Voices from Stalingrad: First-hand Accounts from World War II's Cruellest Battle
by Jonathan Bastable
Date Published: July 19, 2019
A Review by Brian Williams
From Voices from Stalingrad's back cover:
“Stalingrad was one of the most brutal and intense battles of World War II. At the end of the battles of World War II. At the end of the battle the city had been destroyed and the remnants of the German 6th Army surrendered to the Soviets in a decisive turning point of the war. In this new paperback edition of Voices From Stalingrad author Jonathan Bastable has woven together first-hand accounts of the German and Soviet soldiers who fought in the battle, as well as the testimony of Russian civilians caught up in the war on their streets and Western onlookers. These compelling accounts from over 100 sources include never-before-published material from German and KGB archives accompanied by rare photographs of the battle to present a fascinating narrative of the largest battle of World War II from the perspective of ordinary soldiers and civilians.”

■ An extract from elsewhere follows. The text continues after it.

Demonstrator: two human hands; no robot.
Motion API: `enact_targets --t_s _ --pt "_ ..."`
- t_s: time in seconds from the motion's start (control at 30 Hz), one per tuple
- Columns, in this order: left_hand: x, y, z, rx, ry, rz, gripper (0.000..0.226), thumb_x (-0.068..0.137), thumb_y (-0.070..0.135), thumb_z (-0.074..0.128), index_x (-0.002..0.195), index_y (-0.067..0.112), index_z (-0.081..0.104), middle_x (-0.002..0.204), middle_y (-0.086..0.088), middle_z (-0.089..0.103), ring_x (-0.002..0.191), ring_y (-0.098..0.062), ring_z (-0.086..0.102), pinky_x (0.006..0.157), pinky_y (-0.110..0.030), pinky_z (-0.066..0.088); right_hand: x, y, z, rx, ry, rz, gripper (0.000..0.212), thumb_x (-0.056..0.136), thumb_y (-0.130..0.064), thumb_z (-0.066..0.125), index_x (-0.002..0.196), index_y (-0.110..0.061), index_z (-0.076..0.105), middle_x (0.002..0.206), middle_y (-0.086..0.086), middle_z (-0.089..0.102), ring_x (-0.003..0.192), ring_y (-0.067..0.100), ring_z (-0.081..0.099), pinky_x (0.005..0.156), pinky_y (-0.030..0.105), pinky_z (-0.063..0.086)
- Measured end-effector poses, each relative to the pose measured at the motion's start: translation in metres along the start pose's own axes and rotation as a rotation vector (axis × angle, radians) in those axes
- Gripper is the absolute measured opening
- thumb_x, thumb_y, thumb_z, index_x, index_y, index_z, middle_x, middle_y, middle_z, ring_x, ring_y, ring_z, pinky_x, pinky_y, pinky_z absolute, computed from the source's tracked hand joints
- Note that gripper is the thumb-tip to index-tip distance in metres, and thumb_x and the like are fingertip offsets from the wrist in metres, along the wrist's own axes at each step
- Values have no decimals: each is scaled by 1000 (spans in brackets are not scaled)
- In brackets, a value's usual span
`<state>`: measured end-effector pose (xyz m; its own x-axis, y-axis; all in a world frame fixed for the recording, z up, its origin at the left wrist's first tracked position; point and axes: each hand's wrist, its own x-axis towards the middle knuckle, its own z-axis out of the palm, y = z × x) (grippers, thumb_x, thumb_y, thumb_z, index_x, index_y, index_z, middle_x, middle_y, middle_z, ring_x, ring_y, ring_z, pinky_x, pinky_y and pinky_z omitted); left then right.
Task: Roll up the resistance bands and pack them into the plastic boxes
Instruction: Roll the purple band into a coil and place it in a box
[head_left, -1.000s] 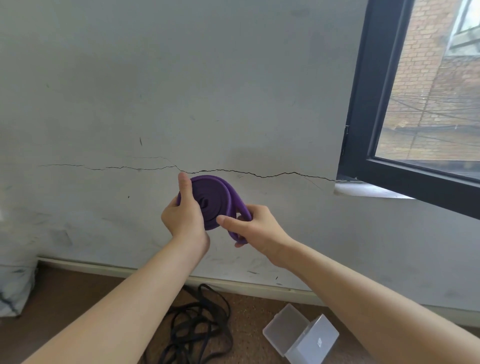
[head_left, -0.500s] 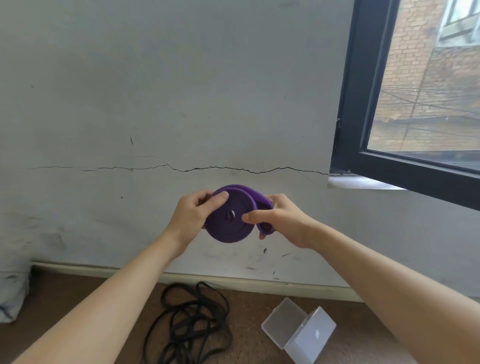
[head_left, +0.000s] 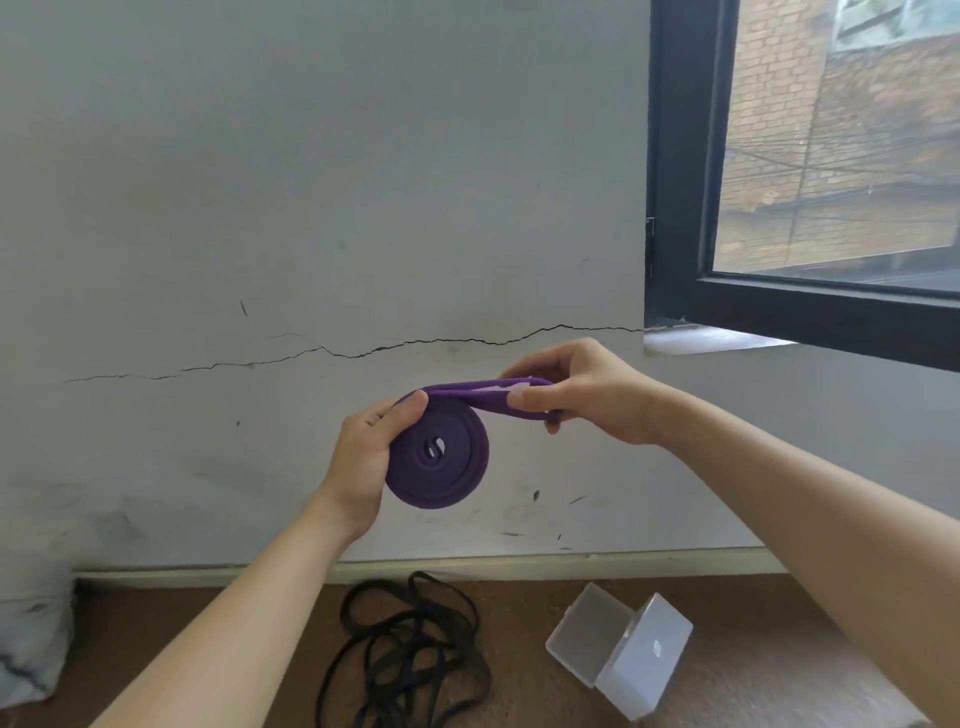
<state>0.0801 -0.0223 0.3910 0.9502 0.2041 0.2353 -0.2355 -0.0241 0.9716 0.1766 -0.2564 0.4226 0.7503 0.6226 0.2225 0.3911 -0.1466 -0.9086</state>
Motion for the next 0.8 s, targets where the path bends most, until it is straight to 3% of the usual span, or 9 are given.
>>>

The battle of Stalingrad has always been a fascinating battle for me to study. The German Army was still steam-rolling over the steppes of the Ukraine and seemingly unstoppable. But, unbeknownst to them, they had overstretched themselves to their ultimate breaking point. The rationale was if only they could take this last city on the western bank of the Volga, they could work on solidifying their front and move north and east. But, that determination cost the destruction of the German 6th Army, the surrounding Axis allied armies and resulted in the ultimate retreat of the entire German army.
Jonathan Bastable has written a masterful book – which could possibly one of my most favorite first-hand WWII account books in my library. It contains material that has never been published before and offers an incredible insight into the battle. It's a book that once you start reading, you won't be able to put down.

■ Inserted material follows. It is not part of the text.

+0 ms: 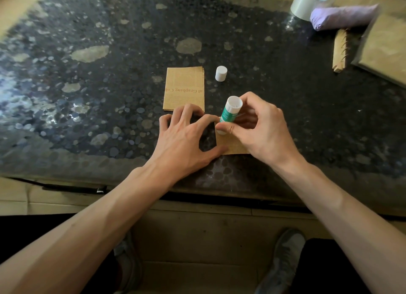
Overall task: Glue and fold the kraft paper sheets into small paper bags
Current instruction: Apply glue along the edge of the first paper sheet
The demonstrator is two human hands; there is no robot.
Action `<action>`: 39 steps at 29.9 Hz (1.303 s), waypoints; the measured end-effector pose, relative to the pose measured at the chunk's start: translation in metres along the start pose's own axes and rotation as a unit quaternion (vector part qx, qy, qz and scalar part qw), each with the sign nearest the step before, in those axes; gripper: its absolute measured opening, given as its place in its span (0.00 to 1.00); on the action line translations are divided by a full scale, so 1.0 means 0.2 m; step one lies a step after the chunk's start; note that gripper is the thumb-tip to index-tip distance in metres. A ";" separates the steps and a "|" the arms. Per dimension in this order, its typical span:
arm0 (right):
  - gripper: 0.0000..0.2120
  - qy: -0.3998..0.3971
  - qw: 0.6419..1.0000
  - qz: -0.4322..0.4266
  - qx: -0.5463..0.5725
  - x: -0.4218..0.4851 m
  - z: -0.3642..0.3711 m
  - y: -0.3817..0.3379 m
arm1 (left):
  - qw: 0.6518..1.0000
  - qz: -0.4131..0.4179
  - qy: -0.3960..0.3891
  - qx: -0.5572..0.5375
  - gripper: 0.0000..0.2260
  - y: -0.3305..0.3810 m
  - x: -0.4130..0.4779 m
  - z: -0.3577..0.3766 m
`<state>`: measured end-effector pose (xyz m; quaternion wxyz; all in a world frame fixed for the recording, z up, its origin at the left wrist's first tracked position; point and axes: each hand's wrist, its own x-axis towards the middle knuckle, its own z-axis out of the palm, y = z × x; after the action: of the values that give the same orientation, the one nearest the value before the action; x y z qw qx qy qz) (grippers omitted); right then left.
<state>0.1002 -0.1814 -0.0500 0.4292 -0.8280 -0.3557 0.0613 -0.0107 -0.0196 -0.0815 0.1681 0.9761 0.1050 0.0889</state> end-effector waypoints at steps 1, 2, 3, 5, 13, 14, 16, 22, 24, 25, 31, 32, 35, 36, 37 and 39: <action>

Bastable begins with giving the reader the full background of the battle by describing the players and the wartime situation. The first-hand accounts are given chronologically and we learn both about the battle (as it is develops) and what is actually like to be there. So as he teaches about the battle, the accounts are intermixed with Bastable's narration. This makes a perfect book that really brings to life the plight of the soldiers and civilians caught up in the battle.